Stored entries
☆ ☆ ☆ ☆

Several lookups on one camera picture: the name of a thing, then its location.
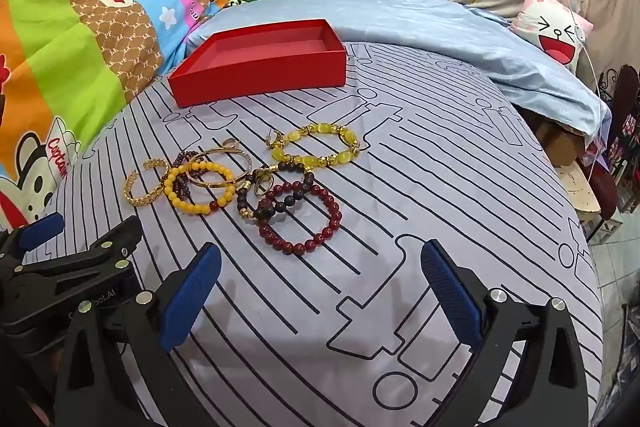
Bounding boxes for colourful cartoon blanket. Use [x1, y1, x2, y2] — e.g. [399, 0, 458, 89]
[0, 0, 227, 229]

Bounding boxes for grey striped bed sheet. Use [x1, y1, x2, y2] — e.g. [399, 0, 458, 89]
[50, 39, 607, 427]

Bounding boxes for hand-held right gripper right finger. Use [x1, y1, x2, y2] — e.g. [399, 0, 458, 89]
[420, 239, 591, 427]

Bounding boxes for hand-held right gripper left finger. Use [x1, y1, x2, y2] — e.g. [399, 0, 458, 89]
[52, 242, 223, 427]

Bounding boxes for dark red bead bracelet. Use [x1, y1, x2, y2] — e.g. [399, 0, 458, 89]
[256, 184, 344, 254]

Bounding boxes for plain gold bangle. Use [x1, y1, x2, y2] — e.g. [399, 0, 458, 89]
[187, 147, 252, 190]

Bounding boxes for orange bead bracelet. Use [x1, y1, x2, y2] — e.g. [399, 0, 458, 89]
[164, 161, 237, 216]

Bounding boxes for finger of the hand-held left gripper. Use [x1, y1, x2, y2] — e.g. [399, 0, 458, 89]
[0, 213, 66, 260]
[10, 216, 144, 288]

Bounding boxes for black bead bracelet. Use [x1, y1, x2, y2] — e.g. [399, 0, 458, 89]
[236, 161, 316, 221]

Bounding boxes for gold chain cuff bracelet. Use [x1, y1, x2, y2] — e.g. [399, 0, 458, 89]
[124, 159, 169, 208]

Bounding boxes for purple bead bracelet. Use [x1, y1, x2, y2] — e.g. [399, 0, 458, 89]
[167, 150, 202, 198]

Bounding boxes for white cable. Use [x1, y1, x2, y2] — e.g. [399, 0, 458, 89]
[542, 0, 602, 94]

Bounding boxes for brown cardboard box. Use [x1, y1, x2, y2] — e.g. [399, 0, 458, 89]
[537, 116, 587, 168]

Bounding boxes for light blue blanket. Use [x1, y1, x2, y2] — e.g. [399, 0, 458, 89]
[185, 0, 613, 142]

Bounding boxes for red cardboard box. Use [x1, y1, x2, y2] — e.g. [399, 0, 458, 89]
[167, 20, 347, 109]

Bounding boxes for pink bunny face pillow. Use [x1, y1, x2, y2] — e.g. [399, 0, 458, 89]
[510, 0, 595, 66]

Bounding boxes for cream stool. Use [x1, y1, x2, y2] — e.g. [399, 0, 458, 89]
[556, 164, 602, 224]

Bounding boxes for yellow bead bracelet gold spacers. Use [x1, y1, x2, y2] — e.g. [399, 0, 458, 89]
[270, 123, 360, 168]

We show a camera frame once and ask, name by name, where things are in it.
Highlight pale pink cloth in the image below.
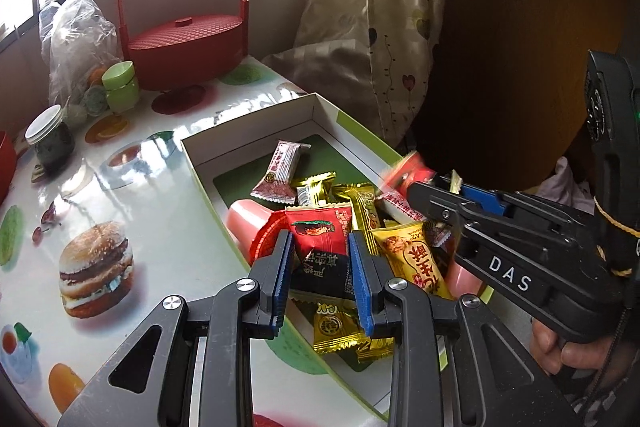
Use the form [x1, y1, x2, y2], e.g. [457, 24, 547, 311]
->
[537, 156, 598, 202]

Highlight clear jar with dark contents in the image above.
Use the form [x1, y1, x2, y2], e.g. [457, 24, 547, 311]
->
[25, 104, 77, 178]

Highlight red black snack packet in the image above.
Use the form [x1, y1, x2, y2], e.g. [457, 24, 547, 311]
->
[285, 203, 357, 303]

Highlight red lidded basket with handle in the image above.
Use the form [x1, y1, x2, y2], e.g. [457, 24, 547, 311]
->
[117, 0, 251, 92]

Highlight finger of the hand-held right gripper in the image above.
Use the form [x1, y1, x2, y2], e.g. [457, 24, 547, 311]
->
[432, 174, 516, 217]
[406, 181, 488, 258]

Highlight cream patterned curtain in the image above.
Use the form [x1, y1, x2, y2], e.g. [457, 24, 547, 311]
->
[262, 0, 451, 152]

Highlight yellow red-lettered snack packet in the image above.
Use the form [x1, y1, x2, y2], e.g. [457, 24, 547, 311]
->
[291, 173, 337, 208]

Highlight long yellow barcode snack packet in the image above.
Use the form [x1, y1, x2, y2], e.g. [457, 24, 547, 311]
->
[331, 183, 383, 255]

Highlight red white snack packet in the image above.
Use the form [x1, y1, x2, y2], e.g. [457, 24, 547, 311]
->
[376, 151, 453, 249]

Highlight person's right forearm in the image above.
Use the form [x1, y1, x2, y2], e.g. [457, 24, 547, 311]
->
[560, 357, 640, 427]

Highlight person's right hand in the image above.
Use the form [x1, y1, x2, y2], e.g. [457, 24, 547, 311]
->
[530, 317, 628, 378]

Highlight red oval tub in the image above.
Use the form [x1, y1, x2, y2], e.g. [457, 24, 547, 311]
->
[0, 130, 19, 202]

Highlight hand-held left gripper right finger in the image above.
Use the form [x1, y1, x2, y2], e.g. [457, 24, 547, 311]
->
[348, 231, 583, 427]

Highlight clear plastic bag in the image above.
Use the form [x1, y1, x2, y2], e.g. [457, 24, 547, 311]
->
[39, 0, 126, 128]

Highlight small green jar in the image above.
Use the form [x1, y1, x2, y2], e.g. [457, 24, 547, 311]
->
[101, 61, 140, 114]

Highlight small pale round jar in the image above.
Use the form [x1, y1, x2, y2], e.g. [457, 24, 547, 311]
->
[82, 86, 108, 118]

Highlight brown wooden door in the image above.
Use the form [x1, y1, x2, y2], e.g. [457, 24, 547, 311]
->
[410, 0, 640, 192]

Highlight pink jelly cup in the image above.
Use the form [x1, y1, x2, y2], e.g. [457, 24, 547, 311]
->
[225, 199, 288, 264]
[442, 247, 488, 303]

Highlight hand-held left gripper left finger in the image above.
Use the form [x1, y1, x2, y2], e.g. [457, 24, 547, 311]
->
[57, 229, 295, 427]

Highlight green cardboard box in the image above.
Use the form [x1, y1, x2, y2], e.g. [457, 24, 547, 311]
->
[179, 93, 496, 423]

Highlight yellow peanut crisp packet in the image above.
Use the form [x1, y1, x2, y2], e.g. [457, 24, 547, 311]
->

☆ ☆ ☆ ☆

**WHAT IS REQUIRED**
Your answer should be a single number: the count of lines in the data that include the word "camera".

**WRITTEN ANSWER**
2